Eine leise Stille war in der Stube; das Murren des Windes stieß wider die Fenster. Jetzt atmete Hanne schwer auf. »Wenn du weißt, daß du einen hast, was fragst du mich?«

Das unruhige Glänzen in Evas Augen erlosch. Ihr Blick wurde hochmütig. »Ich habe dich nicht gefragt, ob ich einen habe; nur ob du ihn schon gesehen habest?«

»Nein,« sagte Hanne nun auch in anderm Ton, »gesehen habe ich ihn nicht; aber gedacht habe ich manchmal –«

»Was hast du gedacht?« fiel Eva fast drohend ein.

Hanne blätterte in ihrem Buch um ein paar Seiten zurück. Ohne Hast tat sie es, als wolle sie keine Antwort geben und sich nicht mehr um die Gefährtin kümmern. Dann strich sie plötzlich das Blatt glatt und las laut: »Und es begab sich danach, daß er reiste durch Städte und Märkte und predigte und verkündigte das Evangelium vom Reich Gottes, und die Zwölf mit ihm, dazu etliche Weiber, die er gesund gemacht von den bösen Geistern und Krankheiten, nämlich Maria, 221 die da Magdalena heißt, von welcher waren sieben Teufel ausgefahren.« Sie schwieg und sah nicht auf von dem Buch.

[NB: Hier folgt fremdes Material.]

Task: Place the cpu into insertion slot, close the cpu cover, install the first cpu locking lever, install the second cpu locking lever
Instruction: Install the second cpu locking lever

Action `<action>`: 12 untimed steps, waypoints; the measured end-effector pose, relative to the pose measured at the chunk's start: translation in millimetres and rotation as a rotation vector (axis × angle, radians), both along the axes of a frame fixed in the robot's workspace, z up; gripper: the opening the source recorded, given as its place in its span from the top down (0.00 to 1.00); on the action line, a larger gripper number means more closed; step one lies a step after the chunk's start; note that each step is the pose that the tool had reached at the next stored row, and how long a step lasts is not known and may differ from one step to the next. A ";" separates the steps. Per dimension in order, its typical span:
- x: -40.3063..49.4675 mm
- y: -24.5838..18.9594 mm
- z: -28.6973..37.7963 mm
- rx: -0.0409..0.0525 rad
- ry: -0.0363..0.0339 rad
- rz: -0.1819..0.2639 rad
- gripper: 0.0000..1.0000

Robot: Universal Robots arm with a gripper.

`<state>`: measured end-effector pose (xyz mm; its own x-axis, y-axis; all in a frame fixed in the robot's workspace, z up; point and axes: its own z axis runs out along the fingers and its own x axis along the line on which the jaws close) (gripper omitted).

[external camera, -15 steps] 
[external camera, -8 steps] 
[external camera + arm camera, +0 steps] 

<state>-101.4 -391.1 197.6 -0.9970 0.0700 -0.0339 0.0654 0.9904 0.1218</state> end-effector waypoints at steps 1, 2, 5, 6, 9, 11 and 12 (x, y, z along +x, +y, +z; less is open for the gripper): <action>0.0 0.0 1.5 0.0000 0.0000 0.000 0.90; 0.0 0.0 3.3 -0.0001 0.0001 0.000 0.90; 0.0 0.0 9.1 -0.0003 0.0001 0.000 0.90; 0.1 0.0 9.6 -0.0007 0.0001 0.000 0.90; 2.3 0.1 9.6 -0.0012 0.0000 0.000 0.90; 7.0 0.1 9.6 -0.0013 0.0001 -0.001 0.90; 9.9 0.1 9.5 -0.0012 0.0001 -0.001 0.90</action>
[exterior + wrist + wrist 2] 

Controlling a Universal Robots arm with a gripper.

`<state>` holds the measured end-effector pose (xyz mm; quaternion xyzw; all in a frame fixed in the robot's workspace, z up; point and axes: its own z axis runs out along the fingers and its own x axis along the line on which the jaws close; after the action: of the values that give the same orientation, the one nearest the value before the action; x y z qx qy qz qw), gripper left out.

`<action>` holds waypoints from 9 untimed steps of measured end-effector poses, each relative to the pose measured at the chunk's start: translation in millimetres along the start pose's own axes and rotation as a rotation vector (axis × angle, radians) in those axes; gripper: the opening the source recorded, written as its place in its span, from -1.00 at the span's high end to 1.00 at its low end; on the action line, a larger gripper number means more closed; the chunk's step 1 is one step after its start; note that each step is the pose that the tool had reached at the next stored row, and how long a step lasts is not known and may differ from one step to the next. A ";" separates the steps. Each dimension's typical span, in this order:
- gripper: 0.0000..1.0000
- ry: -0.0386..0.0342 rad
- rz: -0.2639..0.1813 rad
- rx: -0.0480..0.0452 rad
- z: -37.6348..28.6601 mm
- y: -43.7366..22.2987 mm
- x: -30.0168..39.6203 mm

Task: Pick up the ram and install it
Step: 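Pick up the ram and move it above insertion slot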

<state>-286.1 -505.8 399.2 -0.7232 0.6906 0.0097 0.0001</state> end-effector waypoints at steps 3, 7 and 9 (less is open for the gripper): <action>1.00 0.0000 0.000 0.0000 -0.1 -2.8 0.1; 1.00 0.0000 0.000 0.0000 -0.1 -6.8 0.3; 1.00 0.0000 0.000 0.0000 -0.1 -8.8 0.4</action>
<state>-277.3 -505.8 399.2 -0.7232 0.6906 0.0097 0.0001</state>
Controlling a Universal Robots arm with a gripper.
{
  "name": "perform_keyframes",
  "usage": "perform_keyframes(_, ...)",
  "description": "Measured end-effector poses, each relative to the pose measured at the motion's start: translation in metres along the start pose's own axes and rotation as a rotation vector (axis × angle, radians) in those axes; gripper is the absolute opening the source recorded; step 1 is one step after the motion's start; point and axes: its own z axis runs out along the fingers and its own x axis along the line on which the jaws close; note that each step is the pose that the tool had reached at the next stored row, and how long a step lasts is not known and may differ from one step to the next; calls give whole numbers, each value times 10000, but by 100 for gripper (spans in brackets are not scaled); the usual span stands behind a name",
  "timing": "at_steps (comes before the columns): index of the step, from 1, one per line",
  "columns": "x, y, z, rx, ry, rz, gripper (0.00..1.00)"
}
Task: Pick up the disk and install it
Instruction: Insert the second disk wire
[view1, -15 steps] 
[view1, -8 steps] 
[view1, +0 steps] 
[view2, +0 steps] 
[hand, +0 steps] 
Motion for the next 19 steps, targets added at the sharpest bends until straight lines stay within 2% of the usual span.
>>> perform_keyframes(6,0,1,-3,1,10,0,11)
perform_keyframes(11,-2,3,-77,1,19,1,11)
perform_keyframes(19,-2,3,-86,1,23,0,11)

Evas Stirne fing langsam zu brennen an. Es lief wie ein leises Zucken durch die weiße, gelähmte Hand, die in ihrem Schoß lag. Gequält brach es nach langer Zeit aus ihr heraus: »Fortgeschickt hat er mich und hat mich nicht heilen können.«

»Wer?« fragte Hanne, ohne aufzublicken.

»Der Doktor. Nein, er ist kein Doktor; er hat nur eine Kraft.«

Hanne tat das Buch bedächtig zu. »Er hat keine Kraft,« sagte sie ruhig, fast trocken, »sonst hätte er dich geheilt, auch wenn du sieben Teufel hättest. Und dann erst recht.«

Eine klare, jähe Sonnenflut übergoß draußen die aufleuchtende Welt. Die Mädchen hoben zu gleicher Zeit die Köpfe, wie angerufen von der Kraft des himmlischen Lichtes.

Und auf einmal hatten sie beide die Augen voll schwerer Tränen und wußten nicht, warum.